道中に出てきたモンスターを倒しながら野宿しつつ街を目指すことになる」

「なるほど」

「セーヨの町以降は砂漠地帯に入るからモンスターの質もガラッと変わる。
砂の中を生きてるサンドワームや砂漠地帯に生息するサンドバード。
そういった変わり種の連中に注意しないといけないくらいかな」

「了解」

「あとは、セーヨの町まではアルム聖国だがバーシュの町はバーシュ共和国という別の国になっている」

「別の国か…」

確か魔女の城で習った。
この世界は『プローゼ帝国』と『アルム聖国』の二大大国が存在し、
そのほかに小さな国がいくつか存在していると。
つまりバーシュ共和国はその小さい国の一つというわけだ。

「だからと言って帝国や聖国と敵対しているわけではないから基本的なルールが
変わるわけではないが、別の国だからギルド関係の援助はほぼないと考えていいだろう」

「まぁ仕方あるまい」

セーラが寝間着姿なのに大剣を抱えながらそう言った。

「ねぇ、もうすぐ寝るっていうのにそんな大層なもの持っててしんどくない?」

俺が純粋な疑問でそう聞くと

「何を言う!剣士にとって剣はいつ何時でも身近に持っておくべきものだ!」

「…そ、そう」

そこまで信念があるのなら仕方あるまい。

「しかし残念だな」

デイモンドがそう呟いた。

「なにがよ?」

「いやぁ、プローゼ帝国やアルム聖国なら勇者特権でいろいろできたのに
バーシュの町ではそういうことできないなって。

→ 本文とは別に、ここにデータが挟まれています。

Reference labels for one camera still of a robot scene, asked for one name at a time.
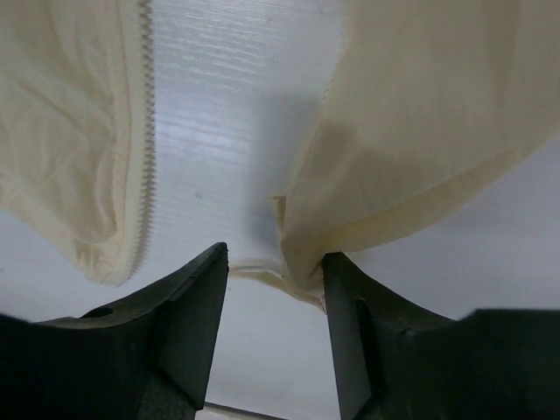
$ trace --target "cream fabric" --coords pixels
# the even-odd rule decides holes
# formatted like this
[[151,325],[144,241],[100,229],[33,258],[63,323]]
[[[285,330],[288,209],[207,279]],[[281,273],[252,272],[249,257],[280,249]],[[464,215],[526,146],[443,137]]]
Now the cream fabric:
[[140,231],[142,8],[0,0],[0,207],[99,283],[127,279]]
[[557,0],[348,0],[348,34],[278,199],[284,287],[315,300],[324,254],[461,207],[558,131]]

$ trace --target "yellow garment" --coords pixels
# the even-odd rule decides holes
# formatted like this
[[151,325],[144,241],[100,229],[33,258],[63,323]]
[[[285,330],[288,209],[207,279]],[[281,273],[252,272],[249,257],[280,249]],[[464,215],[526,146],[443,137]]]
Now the yellow garment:
[[0,0],[0,207],[88,278],[120,284],[144,209],[145,5]]
[[460,208],[554,136],[560,2],[348,0],[346,44],[278,200],[284,286],[317,302],[324,254]]

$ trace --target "screw hole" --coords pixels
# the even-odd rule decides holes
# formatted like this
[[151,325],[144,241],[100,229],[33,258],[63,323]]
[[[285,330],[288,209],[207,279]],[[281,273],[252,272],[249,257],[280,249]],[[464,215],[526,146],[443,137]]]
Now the screw hole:
[[101,317],[106,317],[113,312],[114,311],[108,306],[103,306],[101,308],[95,308],[92,311],[89,311],[82,318],[101,318]]

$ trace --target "zipper teeth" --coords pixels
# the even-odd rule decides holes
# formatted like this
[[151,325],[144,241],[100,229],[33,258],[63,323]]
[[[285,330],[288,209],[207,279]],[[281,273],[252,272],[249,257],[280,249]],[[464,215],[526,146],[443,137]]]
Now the zipper teeth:
[[138,0],[140,40],[140,60],[143,73],[143,105],[144,105],[144,133],[143,133],[143,162],[140,200],[138,204],[138,228],[131,233],[132,249],[129,253],[127,268],[129,278],[140,268],[143,259],[143,245],[147,242],[151,231],[151,213],[153,210],[153,182],[155,160],[155,98],[154,98],[154,64],[152,37],[152,9],[151,0]]

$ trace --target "black plastic part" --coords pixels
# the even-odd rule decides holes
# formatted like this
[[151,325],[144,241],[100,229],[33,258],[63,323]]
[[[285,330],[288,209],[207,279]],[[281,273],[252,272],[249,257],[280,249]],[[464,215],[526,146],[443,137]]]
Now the black plastic part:
[[560,311],[451,321],[343,254],[323,270],[343,420],[560,418]]
[[221,243],[82,318],[30,324],[0,316],[0,417],[194,418],[227,278]]

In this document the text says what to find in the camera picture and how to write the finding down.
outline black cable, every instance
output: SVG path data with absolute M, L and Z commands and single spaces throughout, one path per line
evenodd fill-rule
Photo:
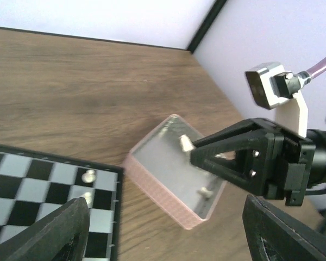
M 187 51 L 194 53 L 197 49 L 198 45 L 202 41 L 203 37 L 206 35 L 207 31 L 211 27 L 212 23 L 216 19 L 217 15 L 220 13 L 223 6 L 226 4 L 227 0 L 215 0 L 213 6 L 211 7 L 209 13 L 206 15 L 204 21 L 198 28 L 196 34 L 191 40 L 189 46 L 187 47 Z
M 317 195 L 324 195 L 326 194 L 326 188 L 319 189 L 319 190 L 307 190 L 305 192 L 306 196 L 317 196 Z

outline white wall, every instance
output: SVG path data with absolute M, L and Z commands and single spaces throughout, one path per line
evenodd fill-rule
M 0 26 L 186 48 L 214 0 L 0 0 Z
M 273 119 L 273 111 L 255 105 L 244 72 L 270 61 L 299 72 L 324 58 L 326 0 L 227 1 L 195 56 L 244 117 Z M 326 73 L 307 85 L 303 95 L 308 127 L 326 130 Z M 326 207 L 326 195 L 312 200 Z

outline pink tube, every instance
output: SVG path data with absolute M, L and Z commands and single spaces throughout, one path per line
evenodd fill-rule
M 320 74 L 326 71 L 326 57 L 319 61 L 316 65 L 309 68 L 307 73 L 310 75 L 311 79 L 318 77 Z

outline robotic arm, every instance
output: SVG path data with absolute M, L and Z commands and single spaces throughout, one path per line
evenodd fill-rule
M 324 71 L 326 57 L 298 74 L 280 63 L 247 71 L 256 104 L 275 108 L 275 121 L 243 120 L 183 146 L 191 164 L 255 196 L 286 198 L 287 206 L 301 206 L 305 195 L 326 194 L 326 189 L 307 190 L 326 183 L 326 131 L 307 130 L 308 109 L 301 93 Z M 254 261 L 326 261 L 326 237 L 253 195 L 246 199 L 243 223 Z
M 326 71 L 326 58 L 293 74 L 280 63 L 261 64 L 245 73 L 254 100 L 275 121 L 247 119 L 193 142 L 191 164 L 256 196 L 301 206 L 307 191 L 326 183 L 326 131 L 307 130 L 308 109 L 301 89 Z M 225 157 L 233 152 L 234 157 Z

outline triangular gripper bracket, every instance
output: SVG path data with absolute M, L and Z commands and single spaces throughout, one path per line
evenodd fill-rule
M 265 119 L 247 119 L 193 143 L 191 164 L 209 171 L 254 195 L 263 195 L 266 173 L 276 156 L 273 146 L 277 135 Z M 227 160 L 217 155 L 235 152 Z

まぁ―」

そこまで言いかけてデイモンドは口をつぐんだ。
そのあとに続く言葉が予想出来て俺たちは呆れ返ってしまった。

『まぁセーヨの町で勇者特権をかざして女を抱けばいい』

そんなところだろうな。

「ほどほどにしとけよ、人間関係の悪化は旅に支障をきたすからな」

セーラがそういうとデイモンドは面倒くさそうに

「わかってるって」

と言い返した。

一緒に旅を続けてきてそれなりに信頼関係は築けているつもりだが
俺はどうにもこのパーティの一般市民を下にみる癖には慣れなかった。

「トール様はどうなんですか?」

モミジが突然そんなことを聞いてきた。

「どうとは?」

「なにかやらないのですか?」

何を意図した質問なのかまったくわからなかった。

「なにかって、どういうことですの?」

「それだけ強大な力を持ってるのならなんだってできるでしょう。
それを行使したりしないのですか?」

「………」

確かに高レベル魔女である俺はやろうと思えばなんでもできるのかもしれない。
だが、俺の前世での小市民、つまるところ善良な一般市民としての
プライドで、魔女の力で酒池肉林を築こうとは思えなかった。

「変なことを聞いてすみません」

モミジが慌てて謝ってくる。俺が無言だったので変な質問をしてしまったと
勘違いしてしまったようだ。

「いや、いいのよ。今は特にそんな予定はないわ」

「そ、そうですか」

そういうモミジの顔が少し残念そうに見えたのは気のせいだろうか。
するとデイモンドが大声で言った。

「よーしじゃあ、恒例の部屋分けタイムだ!」

バタン

デイモンドのしょうもない余興が始まる前にみんな自分の部屋に戻った。
今宵は部屋が空いてたこともあって一人一部屋が用意されていた。
こういった旅ではなんとも贅沢な話だが、ここは有難く使わせてもらおう。

証明が落ちたままの薄暗い自室。俺は証明は付けずに窓を開けた。
季節は冬だから少し肌寒い。これからいくバーシュ砂漠は灼熱地獄だそうだ。
気温差で体調を崩しそうだな。

窓の外から見えた月はやたらと鮮明であり、冬の空の綺麗さを表しているようだった。